-- Recorded data follows --

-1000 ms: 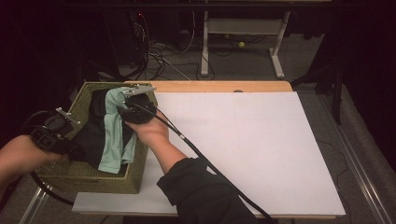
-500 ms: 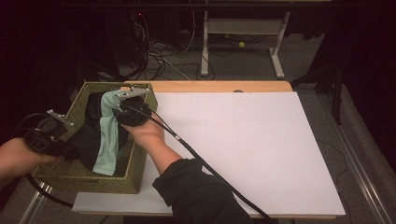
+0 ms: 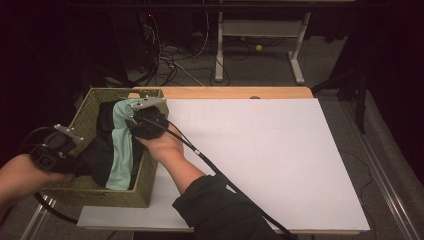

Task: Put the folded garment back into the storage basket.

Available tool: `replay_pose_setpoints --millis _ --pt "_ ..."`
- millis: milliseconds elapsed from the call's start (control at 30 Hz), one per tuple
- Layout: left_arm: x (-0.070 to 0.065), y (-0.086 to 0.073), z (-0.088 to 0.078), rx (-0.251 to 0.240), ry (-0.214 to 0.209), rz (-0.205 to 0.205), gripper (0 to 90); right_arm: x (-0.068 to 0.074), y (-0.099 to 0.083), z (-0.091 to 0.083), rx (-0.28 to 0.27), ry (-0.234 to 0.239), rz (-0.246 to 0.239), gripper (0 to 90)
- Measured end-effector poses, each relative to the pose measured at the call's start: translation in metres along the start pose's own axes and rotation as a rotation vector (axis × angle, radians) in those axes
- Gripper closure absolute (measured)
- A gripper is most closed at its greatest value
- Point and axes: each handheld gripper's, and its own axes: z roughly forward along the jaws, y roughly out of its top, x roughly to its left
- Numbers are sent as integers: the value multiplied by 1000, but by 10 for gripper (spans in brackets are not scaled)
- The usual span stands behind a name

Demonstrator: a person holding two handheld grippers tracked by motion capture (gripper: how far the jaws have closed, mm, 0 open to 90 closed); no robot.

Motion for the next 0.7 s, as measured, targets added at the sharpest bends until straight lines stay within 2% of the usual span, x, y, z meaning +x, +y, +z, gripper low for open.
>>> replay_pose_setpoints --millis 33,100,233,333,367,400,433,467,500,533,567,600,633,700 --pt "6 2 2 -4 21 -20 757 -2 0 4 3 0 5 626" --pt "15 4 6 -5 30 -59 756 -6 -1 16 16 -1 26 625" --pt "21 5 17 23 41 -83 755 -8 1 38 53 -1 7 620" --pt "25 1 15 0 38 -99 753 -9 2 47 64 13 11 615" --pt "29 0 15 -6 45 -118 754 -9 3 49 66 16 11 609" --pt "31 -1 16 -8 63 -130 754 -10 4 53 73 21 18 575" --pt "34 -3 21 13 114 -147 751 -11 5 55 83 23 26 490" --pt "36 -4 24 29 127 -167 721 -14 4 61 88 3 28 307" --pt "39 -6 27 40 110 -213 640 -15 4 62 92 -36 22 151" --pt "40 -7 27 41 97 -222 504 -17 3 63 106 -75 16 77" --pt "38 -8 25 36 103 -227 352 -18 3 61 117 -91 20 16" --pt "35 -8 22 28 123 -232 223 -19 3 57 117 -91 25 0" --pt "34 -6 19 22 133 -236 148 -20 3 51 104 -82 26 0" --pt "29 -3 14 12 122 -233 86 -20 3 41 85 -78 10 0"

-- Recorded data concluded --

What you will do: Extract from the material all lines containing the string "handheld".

Result of this exercise:
- Point and axes: each handheld gripper's, and its own axes: z roughly forward along the jaws, y roughly out of its top, x roughly to its left
Demonstrator: a person holding two handheld grippers tracked by motion capture (gripper: how far the jaws have closed, mm, 0 open to 90 closed); no robot.

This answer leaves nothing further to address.